In 2018, Essenhigh completed a mural at the Drawing Center in New York, NY and had two solo exhibitions, one at Miles McEnery Gallery in New York, NY and a retrospective at the Virginia Museum of Contemporary Art in Virginia Beach, VA, "A Fine Line", which traveled to the Kalamazoo Institute of Arts. Essenhigh’s first monograph was published by MOCA in conjunction with the exhibition.

==Selected exhibitions==
- 2019 “A Fine Line,” Kalamazoo Institute of Arts, Kalamazoo, MI.
- 2018 "Manhattanhenge," The Drawing Center, New York, NY.
- “A Fine Line,” Virginia Museum of Contemporary Art, Virginia Beach, VA.
- Miles McEnery Gallery, New York, NY
- "The New Frontiers of Painting," Fondazione Stelline, Milan, Italy.
- 2016 “Between Worlds,” Frist Art Museum, Nashville, TN.
- 2015 "The Ukrainian Diaspora: Women Artists 1908–2015." The Ukrainian Museum, New York, NY.
- “Disturbing Innocence,” Curated by Eric Fischl, The FLAG Art Foundation, New York, NY.
- 2014 “Comet Dust & Crystal Shards,” Jacob Lewis Gallery, New York, NY.
- 2012 "The Natural and the Man-made," Tomio Koyama Gallery, Tokyo, Japan.
- 2011 "Inka Essenhigh: New Editions & Monoprints," Pace Prints, New York, NY.

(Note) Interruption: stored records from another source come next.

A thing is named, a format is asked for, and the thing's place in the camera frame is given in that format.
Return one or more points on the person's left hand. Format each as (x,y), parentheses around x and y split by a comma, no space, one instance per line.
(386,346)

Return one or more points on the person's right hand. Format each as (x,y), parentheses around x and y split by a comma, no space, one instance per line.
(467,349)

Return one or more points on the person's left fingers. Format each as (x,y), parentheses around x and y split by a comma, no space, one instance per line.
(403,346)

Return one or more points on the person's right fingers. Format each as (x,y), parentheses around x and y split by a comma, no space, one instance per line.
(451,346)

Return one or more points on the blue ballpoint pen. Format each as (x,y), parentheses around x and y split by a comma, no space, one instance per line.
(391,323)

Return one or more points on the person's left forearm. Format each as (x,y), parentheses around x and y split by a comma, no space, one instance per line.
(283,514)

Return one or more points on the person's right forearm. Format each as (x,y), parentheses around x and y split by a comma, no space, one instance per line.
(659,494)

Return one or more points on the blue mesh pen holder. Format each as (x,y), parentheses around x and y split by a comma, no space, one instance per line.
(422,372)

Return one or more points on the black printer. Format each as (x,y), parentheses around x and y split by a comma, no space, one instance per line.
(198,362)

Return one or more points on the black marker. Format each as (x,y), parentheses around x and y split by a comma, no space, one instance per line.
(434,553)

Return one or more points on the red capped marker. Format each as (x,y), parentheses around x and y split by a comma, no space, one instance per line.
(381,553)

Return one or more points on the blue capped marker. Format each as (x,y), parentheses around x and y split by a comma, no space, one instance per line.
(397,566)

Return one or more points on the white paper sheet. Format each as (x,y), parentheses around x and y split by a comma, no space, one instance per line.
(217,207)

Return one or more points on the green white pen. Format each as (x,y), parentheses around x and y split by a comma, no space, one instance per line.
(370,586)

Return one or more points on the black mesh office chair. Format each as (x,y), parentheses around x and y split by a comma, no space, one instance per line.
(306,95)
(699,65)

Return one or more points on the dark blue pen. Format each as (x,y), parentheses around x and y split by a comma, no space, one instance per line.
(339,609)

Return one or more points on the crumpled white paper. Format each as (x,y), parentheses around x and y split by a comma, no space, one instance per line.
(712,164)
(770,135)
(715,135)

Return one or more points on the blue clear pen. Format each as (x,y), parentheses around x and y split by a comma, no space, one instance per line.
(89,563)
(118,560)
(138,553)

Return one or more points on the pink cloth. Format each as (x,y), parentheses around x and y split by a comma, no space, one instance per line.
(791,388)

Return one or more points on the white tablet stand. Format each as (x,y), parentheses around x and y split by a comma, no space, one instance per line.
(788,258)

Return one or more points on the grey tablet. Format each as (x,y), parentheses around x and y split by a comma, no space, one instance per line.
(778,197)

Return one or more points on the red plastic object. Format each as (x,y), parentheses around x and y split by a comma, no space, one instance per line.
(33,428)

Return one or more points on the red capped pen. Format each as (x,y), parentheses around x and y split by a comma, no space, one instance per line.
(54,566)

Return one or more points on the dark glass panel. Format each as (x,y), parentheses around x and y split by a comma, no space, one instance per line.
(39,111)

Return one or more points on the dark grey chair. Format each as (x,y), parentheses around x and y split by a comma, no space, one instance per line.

- "UN/Natural Splendor," Center for Maine Contemporary Art, Rockport, ME.
- 2010 "The Old New Age," 303 Gallery, New York, NY.
- 2007 "Comic Abstraction: Image-Breaking, Image-Making." Museum of Modern Art, New York, NY.
- 2006 303 Gallery, New York, NY.
- “The Compulsive Line: Etching 1900 to Now,” Museum of Modern Art, New York, NY.
- 2004 SITE Santa Fe 5th International Biennial (curated by Robert Storr), Santa Fe, New Mexico.
- Universes in Universes, The 26th São Paulo Biennial, Sao Paulo, Brazil.
- 2003 "Recent Paintings," Museum of Contemporary Art, Miami, FL.
- 2002 Victoria Miro Gallery, London, England.
- 303 Gallery, New York, NY.
- 2000 Mary Boone Gallery, New York, NY.
- 1999 Deitch Projects, New York, NY.
- "American Landscape: Recent Paintings by Inka Essenhigh," Albright Knox Art Gallery, Buffalo, NY.
- 1998 "Pop Surrealism," Aldrich Contemporary Art Museum, Ridgefield, CT.

==Collections==
Essenhigh's work is included in the following art collections:
- Albright Knox Art Gallery, Buffalo, New York, U.S.
- Denver Art Museum, Denver, Colorado, U.S.
- Museum of Contemporary Art, North Miami, Florida, U.S.
- Museum of Modern Art, New York City, New York, U.S.
- Smithsonian American Art Museum, Washington, D.C., U.S.
- Seattle Art Museum, Seattle, Washington, U.S.
- Tate Modern, London, England
- Virginia Museum of Fine Arts, Richmond, Virginia, U.S.
- Whitney Museum of American Art, New York City, New York, U.S.